#### [What the exercise asks]
Leave out any pictures and transcribe all other data below exactly.

Dataset items:
━━━━
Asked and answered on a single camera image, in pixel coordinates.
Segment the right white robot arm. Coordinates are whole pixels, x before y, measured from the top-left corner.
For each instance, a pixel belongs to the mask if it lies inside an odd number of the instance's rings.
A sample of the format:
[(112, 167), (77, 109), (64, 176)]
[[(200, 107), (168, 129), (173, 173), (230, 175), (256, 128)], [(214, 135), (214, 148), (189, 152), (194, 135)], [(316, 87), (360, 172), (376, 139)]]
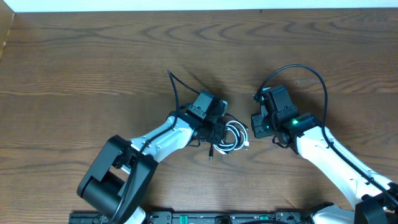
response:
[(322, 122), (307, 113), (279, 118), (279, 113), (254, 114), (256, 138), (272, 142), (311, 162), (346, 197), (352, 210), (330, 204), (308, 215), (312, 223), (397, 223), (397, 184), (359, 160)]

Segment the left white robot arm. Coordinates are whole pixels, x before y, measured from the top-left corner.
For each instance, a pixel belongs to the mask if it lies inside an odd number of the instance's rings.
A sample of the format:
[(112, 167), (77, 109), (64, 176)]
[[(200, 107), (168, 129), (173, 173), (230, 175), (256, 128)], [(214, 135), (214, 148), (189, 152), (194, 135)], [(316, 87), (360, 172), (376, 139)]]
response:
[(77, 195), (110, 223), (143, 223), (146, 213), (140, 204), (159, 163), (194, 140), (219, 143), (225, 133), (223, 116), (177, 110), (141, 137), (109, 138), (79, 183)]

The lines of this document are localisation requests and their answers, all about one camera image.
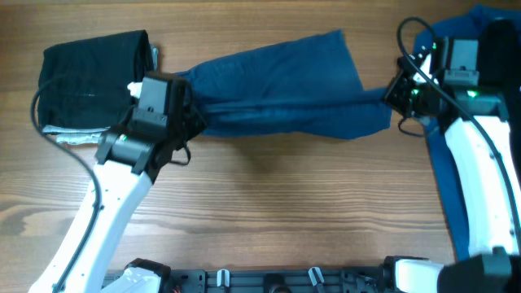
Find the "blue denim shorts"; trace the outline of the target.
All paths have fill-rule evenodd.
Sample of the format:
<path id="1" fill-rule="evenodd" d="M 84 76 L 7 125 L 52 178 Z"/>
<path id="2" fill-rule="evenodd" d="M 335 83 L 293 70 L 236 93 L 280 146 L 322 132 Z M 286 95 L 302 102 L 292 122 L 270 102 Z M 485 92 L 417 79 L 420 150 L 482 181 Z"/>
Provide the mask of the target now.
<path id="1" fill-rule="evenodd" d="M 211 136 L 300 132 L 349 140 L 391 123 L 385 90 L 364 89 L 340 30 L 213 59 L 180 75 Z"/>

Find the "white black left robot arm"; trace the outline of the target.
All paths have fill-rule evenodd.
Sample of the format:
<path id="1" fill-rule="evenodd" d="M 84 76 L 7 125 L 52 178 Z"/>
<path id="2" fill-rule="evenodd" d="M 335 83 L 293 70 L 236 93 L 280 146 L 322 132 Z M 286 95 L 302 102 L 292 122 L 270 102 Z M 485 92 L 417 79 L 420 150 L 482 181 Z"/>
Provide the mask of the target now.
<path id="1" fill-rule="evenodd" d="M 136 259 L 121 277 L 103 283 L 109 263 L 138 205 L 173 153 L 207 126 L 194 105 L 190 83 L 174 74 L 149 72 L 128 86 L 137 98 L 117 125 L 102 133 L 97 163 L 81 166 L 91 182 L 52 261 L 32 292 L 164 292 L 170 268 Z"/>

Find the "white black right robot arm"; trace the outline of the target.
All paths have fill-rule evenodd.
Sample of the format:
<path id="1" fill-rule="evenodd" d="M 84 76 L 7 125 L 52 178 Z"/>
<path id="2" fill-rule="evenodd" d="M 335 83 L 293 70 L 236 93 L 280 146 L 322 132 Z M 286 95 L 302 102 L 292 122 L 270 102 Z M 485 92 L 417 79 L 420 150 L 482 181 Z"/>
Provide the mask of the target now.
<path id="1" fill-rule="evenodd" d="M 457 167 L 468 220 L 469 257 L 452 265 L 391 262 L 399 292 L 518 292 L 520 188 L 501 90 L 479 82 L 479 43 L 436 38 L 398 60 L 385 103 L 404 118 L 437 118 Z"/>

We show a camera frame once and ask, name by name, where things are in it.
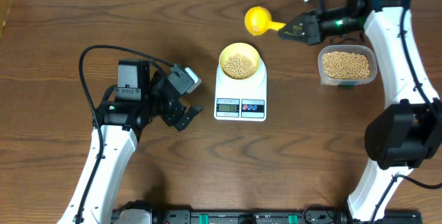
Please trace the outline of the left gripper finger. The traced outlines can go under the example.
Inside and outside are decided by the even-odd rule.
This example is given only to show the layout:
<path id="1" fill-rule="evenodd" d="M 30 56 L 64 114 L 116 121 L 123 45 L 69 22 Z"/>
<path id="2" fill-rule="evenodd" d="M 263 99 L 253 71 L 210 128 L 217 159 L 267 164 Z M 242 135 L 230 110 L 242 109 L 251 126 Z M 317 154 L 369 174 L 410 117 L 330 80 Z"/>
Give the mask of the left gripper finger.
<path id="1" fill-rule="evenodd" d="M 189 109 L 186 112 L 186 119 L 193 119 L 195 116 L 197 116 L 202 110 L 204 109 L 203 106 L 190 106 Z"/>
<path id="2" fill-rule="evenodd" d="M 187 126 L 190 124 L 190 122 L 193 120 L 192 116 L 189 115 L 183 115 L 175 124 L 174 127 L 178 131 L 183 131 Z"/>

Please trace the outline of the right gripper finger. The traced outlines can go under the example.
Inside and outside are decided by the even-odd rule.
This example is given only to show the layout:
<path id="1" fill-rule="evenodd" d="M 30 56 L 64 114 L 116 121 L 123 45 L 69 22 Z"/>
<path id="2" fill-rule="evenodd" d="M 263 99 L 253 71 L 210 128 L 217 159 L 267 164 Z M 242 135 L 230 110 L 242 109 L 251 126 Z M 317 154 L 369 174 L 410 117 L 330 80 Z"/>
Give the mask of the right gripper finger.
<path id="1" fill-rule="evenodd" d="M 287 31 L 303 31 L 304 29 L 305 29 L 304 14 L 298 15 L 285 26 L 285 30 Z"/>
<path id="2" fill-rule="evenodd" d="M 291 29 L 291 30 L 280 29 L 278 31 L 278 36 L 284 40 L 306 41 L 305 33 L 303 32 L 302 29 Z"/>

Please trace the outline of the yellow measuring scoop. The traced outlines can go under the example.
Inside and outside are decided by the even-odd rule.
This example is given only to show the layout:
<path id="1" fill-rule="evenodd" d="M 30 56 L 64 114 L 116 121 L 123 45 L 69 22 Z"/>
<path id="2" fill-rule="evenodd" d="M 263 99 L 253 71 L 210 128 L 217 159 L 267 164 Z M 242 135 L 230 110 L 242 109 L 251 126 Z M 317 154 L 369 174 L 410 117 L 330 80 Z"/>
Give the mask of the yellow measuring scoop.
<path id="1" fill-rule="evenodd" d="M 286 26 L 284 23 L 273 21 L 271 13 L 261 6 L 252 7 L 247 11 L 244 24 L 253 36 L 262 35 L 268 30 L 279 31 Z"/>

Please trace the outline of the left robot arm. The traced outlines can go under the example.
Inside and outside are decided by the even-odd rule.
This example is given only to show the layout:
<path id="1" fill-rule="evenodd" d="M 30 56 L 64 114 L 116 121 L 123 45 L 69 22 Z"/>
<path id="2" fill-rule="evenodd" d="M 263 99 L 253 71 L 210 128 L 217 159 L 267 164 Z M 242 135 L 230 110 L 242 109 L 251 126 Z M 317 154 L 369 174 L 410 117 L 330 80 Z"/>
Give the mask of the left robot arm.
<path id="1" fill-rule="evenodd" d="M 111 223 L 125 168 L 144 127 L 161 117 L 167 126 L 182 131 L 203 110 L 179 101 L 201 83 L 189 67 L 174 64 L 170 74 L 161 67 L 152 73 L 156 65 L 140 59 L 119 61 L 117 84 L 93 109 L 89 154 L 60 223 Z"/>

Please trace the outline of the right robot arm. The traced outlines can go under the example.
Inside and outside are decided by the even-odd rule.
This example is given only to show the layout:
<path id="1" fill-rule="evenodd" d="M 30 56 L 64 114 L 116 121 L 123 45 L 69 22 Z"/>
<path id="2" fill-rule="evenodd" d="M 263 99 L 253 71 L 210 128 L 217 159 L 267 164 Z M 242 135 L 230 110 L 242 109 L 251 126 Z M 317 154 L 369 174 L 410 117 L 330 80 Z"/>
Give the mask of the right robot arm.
━━━━
#### [Response]
Asked and answered on a single camera image, in pixel coordinates.
Segment the right white robot arm. Coordinates are whole pixels, x before y, measured from the top-left corner.
For each instance, a pixel belongs to the mask if it lies inside an odd number of the instance's rings.
A sample of the format:
[(112, 167), (77, 109), (64, 176)]
[[(200, 107), (168, 129), (173, 173), (230, 175), (256, 128)], [(214, 135), (214, 148), (189, 152), (194, 135)], [(316, 87), (360, 172), (376, 139)]]
response:
[(322, 122), (307, 113), (279, 118), (279, 113), (254, 114), (256, 138), (272, 142), (311, 162), (346, 197), (352, 210), (330, 204), (308, 215), (312, 223), (397, 223), (397, 184), (359, 160)]

Segment the left white robot arm. Coordinates are whole pixels, x before y, measured from the top-left corner.
For each instance, a pixel belongs to the mask if it lies inside an odd number of the instance's rings.
A sample of the format:
[(112, 167), (77, 109), (64, 176)]
[[(200, 107), (168, 129), (173, 173), (230, 175), (256, 128)], [(214, 135), (214, 148), (189, 152), (194, 135)], [(316, 87), (360, 172), (376, 139)]]
response:
[(77, 195), (110, 223), (143, 223), (146, 213), (140, 204), (159, 163), (194, 140), (219, 143), (225, 133), (223, 116), (177, 110), (141, 137), (109, 138), (79, 183)]

The lines of this document are localisation requests and their answers, all about one camera image.
Find the "blue denim shorts"; trace the outline of the target.
All paths have fill-rule evenodd.
Sample of the format:
<path id="1" fill-rule="evenodd" d="M 84 76 L 7 125 L 52 178 Z"/>
<path id="2" fill-rule="evenodd" d="M 335 83 L 293 70 L 236 93 L 280 146 L 322 132 Z M 286 95 L 302 102 L 292 122 L 270 102 Z M 485 92 L 417 79 L 420 150 L 482 181 Z"/>
Provide the mask of the target now.
<path id="1" fill-rule="evenodd" d="M 211 136 L 300 132 L 349 140 L 391 123 L 385 90 L 364 89 L 340 30 L 213 59 L 180 75 Z"/>

Find the "white black left robot arm"; trace the outline of the target.
All paths have fill-rule evenodd.
Sample of the format:
<path id="1" fill-rule="evenodd" d="M 84 76 L 7 125 L 52 178 Z"/>
<path id="2" fill-rule="evenodd" d="M 335 83 L 293 70 L 236 93 L 280 146 L 322 132 Z M 286 95 L 302 102 L 292 122 L 270 102 Z M 485 92 L 417 79 L 420 150 L 482 181 Z"/>
Provide the mask of the target now.
<path id="1" fill-rule="evenodd" d="M 136 259 L 121 277 L 103 283 L 109 263 L 138 205 L 173 153 L 207 126 L 194 105 L 190 83 L 174 74 L 149 72 L 128 86 L 137 98 L 117 125 L 102 133 L 97 163 L 81 166 L 91 182 L 52 261 L 32 292 L 164 292 L 170 268 Z"/>

Find the "white black right robot arm"; trace the outline of the target.
All paths have fill-rule evenodd.
Sample of the format:
<path id="1" fill-rule="evenodd" d="M 84 76 L 7 125 L 52 178 Z"/>
<path id="2" fill-rule="evenodd" d="M 335 83 L 293 70 L 236 93 L 280 146 L 322 132 Z M 286 95 L 302 102 L 292 122 L 270 102 Z M 485 92 L 417 79 L 420 150 L 482 181 Z"/>
Provide the mask of the target now.
<path id="1" fill-rule="evenodd" d="M 457 167 L 468 220 L 469 257 L 452 265 L 391 262 L 399 292 L 518 292 L 520 188 L 501 90 L 479 82 L 479 43 L 436 38 L 398 60 L 385 103 L 404 118 L 437 118 Z"/>

We show a camera frame once and ask, name by name, where things are in it.
Please trace the outline of the left gripper finger. The traced outlines can go under the example.
Inside and outside are decided by the even-odd rule.
This example is given only to show the layout:
<path id="1" fill-rule="evenodd" d="M 30 56 L 64 114 L 116 121 L 123 45 L 69 22 Z"/>
<path id="2" fill-rule="evenodd" d="M 263 99 L 253 71 L 210 128 L 217 159 L 267 164 Z M 242 135 L 230 110 L 242 109 L 251 126 Z M 317 154 L 369 174 L 410 117 L 330 80 Z"/>
Give the mask of the left gripper finger.
<path id="1" fill-rule="evenodd" d="M 189 109 L 186 112 L 186 119 L 193 119 L 195 116 L 197 116 L 202 110 L 204 109 L 203 106 L 190 106 Z"/>
<path id="2" fill-rule="evenodd" d="M 187 126 L 190 124 L 190 122 L 193 120 L 192 116 L 189 115 L 183 115 L 175 124 L 174 127 L 178 131 L 183 131 Z"/>

Please trace the outline of the right gripper finger. The traced outlines can go under the example.
Inside and outside are decided by the even-odd rule.
This example is given only to show the layout:
<path id="1" fill-rule="evenodd" d="M 30 56 L 64 114 L 116 121 L 123 45 L 69 22 Z"/>
<path id="2" fill-rule="evenodd" d="M 263 99 L 253 71 L 210 128 L 217 159 L 267 164 Z M 242 135 L 230 110 L 242 109 L 251 126 Z M 317 154 L 369 174 L 410 117 L 330 80 Z"/>
Give the mask of the right gripper finger.
<path id="1" fill-rule="evenodd" d="M 287 31 L 303 31 L 304 29 L 305 29 L 304 14 L 298 15 L 285 26 L 285 30 Z"/>
<path id="2" fill-rule="evenodd" d="M 291 29 L 291 30 L 280 29 L 278 31 L 278 36 L 284 40 L 306 41 L 305 33 L 303 32 L 302 29 Z"/>

Please trace the outline of the yellow measuring scoop. The traced outlines can go under the example.
Inside and outside are decided by the even-odd rule.
This example is given only to show the layout:
<path id="1" fill-rule="evenodd" d="M 30 56 L 64 114 L 116 121 L 123 45 L 69 22 Z"/>
<path id="2" fill-rule="evenodd" d="M 263 99 L 253 71 L 210 128 L 217 159 L 267 164 Z M 242 135 L 230 110 L 242 109 L 251 126 Z M 317 154 L 369 174 L 410 117 L 330 80 Z"/>
Give the mask of the yellow measuring scoop.
<path id="1" fill-rule="evenodd" d="M 286 26 L 284 23 L 273 21 L 271 13 L 261 6 L 252 7 L 247 11 L 244 24 L 253 36 L 262 35 L 268 30 L 279 31 Z"/>

Please trace the outline of the left robot arm. The traced outlines can go under the example.
Inside and outside are decided by the even-odd rule.
This example is given only to show the layout:
<path id="1" fill-rule="evenodd" d="M 30 56 L 64 114 L 116 121 L 123 45 L 69 22 Z"/>
<path id="2" fill-rule="evenodd" d="M 263 99 L 253 71 L 210 128 L 217 159 L 267 164 Z M 242 135 L 230 110 L 242 109 L 251 126 Z M 317 154 L 369 174 L 410 117 L 330 80 Z"/>
Give the mask of the left robot arm.
<path id="1" fill-rule="evenodd" d="M 111 223 L 125 168 L 144 127 L 161 117 L 167 126 L 182 131 L 203 110 L 179 101 L 201 83 L 189 67 L 174 64 L 170 74 L 161 67 L 152 73 L 156 65 L 140 59 L 119 61 L 117 84 L 93 109 L 89 154 L 60 223 Z"/>

Please trace the outline of the right robot arm. The traced outlines can go under the example.
Inside and outside are decided by the even-odd rule.
This example is given only to show the layout:
<path id="1" fill-rule="evenodd" d="M 30 56 L 64 114 L 116 121 L 123 45 L 69 22 Z"/>
<path id="2" fill-rule="evenodd" d="M 263 99 L 253 71 L 210 128 L 217 159 L 267 164 Z M 242 135 L 230 110 L 242 109 L 251 126 Z M 317 154 L 369 174 L 410 117 L 330 80 Z"/>
Give the mask of the right robot arm.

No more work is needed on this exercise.